Wednesday, July 2, 2025

the easy path to enlightenment & nirvana

Scott Aronson wonders whether attaining enlightenment is worth it given the sacrifice of time. Are there better uses of one's once-in-a-lifetime time? I wholeheartedly agree with his decision to go with all the other pursuits and accomplishments of knowledge or investigation. After all, enlightenment is a selfish goal, it benefits only oneself whereas understanding the world in its many systems and puzzles not only benefits others, it augments the mind beyond oneself. Nirvana isn't all it's cracked up to be.

But I disagree with Aronson that there's a sacrifice. When I was 13 or 14 or so, I wondered about this enlightenment question after looking into the nirvana goal. The result of enlightenment was characterized by several testimonies of those who claimed to have achieved it, as leaving experience just as it was except no more striving to attain enlightenment. Being of a logical cast, I concluded that if I stop trying to achieve nirvana, I'd be in nirvana. And so it was! 
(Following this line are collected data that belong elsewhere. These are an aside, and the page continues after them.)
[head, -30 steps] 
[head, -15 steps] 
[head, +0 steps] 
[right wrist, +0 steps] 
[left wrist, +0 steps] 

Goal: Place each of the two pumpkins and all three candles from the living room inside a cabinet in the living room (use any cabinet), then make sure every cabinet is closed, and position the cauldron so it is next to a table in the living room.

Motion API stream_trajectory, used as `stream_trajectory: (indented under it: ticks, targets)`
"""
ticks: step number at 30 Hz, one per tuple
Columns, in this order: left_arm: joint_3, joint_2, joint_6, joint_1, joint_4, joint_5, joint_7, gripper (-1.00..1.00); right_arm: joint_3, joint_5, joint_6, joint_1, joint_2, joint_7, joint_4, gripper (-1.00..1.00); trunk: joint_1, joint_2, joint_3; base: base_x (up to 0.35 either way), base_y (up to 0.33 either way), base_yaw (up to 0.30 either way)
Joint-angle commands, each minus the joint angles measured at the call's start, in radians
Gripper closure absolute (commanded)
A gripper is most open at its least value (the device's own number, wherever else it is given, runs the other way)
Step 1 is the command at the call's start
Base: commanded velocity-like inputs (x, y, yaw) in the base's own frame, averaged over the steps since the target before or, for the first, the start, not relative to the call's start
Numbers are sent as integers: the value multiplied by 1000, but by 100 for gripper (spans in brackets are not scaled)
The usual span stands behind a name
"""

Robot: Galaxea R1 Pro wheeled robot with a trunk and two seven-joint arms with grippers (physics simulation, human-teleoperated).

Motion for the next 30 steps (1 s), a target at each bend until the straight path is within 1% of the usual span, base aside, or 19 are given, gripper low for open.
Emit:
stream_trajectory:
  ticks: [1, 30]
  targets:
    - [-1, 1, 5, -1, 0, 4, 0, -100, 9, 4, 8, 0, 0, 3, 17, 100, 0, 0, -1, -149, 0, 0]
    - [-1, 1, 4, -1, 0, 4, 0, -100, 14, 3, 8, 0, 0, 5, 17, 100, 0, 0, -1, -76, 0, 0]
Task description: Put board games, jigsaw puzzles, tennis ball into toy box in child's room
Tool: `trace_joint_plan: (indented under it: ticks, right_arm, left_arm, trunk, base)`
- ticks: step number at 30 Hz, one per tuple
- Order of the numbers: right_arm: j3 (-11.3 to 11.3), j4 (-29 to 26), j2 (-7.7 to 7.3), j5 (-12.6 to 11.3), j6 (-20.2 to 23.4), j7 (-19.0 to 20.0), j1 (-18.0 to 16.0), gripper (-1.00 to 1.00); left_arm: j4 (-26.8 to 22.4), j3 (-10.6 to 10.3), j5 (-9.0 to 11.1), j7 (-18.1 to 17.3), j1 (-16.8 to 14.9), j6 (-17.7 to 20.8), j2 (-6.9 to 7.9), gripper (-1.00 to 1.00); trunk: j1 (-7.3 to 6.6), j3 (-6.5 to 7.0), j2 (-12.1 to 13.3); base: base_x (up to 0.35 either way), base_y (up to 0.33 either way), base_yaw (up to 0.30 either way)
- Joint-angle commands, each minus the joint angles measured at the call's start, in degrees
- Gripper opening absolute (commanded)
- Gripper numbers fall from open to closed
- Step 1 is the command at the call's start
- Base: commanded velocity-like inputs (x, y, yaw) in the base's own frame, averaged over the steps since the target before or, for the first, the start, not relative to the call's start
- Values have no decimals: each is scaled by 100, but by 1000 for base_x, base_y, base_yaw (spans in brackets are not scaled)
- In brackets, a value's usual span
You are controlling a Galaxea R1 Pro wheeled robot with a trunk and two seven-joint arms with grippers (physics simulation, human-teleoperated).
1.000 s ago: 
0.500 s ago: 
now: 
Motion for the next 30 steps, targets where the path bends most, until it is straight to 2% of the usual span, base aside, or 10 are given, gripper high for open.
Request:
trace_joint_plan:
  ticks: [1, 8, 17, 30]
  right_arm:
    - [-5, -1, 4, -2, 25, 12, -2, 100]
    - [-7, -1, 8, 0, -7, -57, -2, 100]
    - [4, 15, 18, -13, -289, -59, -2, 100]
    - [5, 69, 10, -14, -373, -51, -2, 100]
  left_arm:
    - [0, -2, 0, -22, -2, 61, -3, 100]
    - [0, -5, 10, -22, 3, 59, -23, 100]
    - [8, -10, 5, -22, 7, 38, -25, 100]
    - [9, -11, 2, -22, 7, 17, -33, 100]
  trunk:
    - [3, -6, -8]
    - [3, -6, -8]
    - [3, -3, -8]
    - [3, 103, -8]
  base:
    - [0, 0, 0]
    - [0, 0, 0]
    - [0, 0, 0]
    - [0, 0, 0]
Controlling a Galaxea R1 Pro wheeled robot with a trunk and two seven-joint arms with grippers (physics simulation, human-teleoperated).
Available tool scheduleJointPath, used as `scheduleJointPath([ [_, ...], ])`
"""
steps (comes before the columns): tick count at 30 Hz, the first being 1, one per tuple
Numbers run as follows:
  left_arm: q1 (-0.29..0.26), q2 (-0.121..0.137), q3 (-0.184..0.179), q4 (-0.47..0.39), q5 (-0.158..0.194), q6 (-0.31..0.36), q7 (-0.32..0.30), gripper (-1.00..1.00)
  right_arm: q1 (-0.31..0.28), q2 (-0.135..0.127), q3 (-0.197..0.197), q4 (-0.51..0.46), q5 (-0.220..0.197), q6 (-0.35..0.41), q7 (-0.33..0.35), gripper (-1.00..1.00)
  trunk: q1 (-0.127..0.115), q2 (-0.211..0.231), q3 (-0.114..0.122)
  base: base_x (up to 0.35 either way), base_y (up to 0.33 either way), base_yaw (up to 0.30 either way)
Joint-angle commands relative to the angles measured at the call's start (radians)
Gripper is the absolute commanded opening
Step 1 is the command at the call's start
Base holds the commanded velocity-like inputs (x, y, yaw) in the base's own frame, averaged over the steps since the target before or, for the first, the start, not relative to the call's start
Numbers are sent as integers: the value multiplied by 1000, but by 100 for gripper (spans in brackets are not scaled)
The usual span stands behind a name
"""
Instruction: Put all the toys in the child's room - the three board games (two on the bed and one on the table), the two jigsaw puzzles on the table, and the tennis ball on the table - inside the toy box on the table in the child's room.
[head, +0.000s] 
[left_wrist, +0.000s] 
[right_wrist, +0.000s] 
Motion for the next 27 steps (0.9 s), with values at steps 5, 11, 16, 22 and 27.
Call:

From time to time -- when I'm frustrated with my own struggles -- I have to remind myself that I'm enlightened. Then I have a good laugh and get back to figuring out how to manage whatever struggle is before me. Nirvana, you know, doesn't write blog posts, and posts don't write themselves. :-) (Being in the state of nirvana is kind of useless, to be honest. At least for my purposes.)

I gotta say, though, nirvana is seriously lacking in personality. If you value nothing, grieve over nothing, nothing to worry over, never doubt or ever want, what are you and who are you and why are you alive? I say, grieve and worry and doubt yourself and rage and be stupid. That's personality! Better yet, take a leaf from the Bhagavad Gita -- find your role in society and play that role to the hilt. That's freedom from your selfish concerns (including nirvana) and an opportunity to play the role with style, rendering all the depths and struggles and doubts as mere surface style. A Nietzschean Gita! 
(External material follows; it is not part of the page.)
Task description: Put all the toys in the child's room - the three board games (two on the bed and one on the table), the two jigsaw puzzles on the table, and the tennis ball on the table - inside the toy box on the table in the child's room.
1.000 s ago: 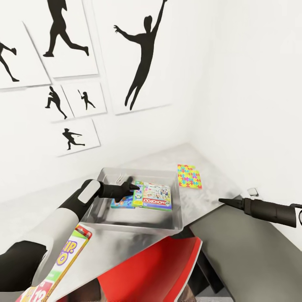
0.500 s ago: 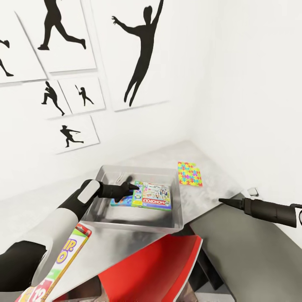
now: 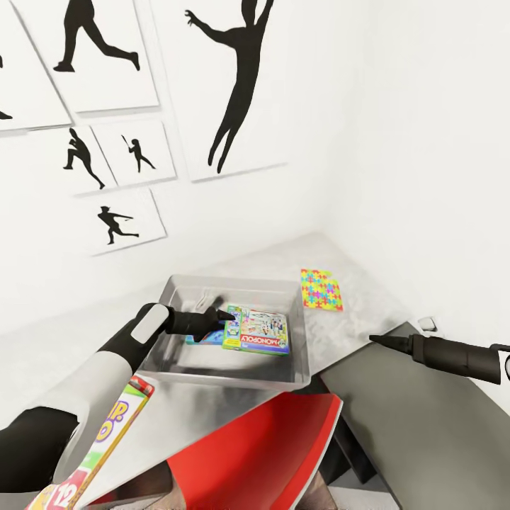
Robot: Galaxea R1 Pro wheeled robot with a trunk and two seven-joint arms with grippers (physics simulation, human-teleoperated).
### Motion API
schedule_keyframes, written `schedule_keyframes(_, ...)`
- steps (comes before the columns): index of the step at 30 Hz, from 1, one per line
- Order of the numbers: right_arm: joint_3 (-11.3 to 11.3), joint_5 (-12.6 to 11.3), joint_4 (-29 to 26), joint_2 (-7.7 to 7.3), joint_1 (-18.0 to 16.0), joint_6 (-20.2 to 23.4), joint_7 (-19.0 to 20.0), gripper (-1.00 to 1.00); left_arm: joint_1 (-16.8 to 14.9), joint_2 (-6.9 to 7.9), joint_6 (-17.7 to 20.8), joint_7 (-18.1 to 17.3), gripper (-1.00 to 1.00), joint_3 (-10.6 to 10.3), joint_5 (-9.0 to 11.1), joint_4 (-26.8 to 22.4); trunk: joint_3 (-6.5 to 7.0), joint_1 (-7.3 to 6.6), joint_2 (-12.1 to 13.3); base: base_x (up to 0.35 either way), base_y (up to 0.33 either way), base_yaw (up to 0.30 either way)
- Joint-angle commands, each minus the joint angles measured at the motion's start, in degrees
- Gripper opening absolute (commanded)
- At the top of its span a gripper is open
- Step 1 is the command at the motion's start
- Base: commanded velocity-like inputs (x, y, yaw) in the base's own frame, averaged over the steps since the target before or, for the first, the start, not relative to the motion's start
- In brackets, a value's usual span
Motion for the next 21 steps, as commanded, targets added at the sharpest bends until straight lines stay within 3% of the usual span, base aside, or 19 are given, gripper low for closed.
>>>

Maybe if I'd thought about enlightenment a few years earlier at an even more tender age, I could have been the Dali Lama, but that would not be my preference anyway, so no regrets. Politics is not really my thing. I find politics tawdry. Cognitive science, linguistics, behavioral psych, evolutionary psych, information, semiology, complexity, mind -- all the topics listed in the blog title -- that's what I'm spending my nirvana on. It's a different notion of "enlightenment", the Western notion, synonymous with science "scire" to know, or in the context of this blog, to understand or explain.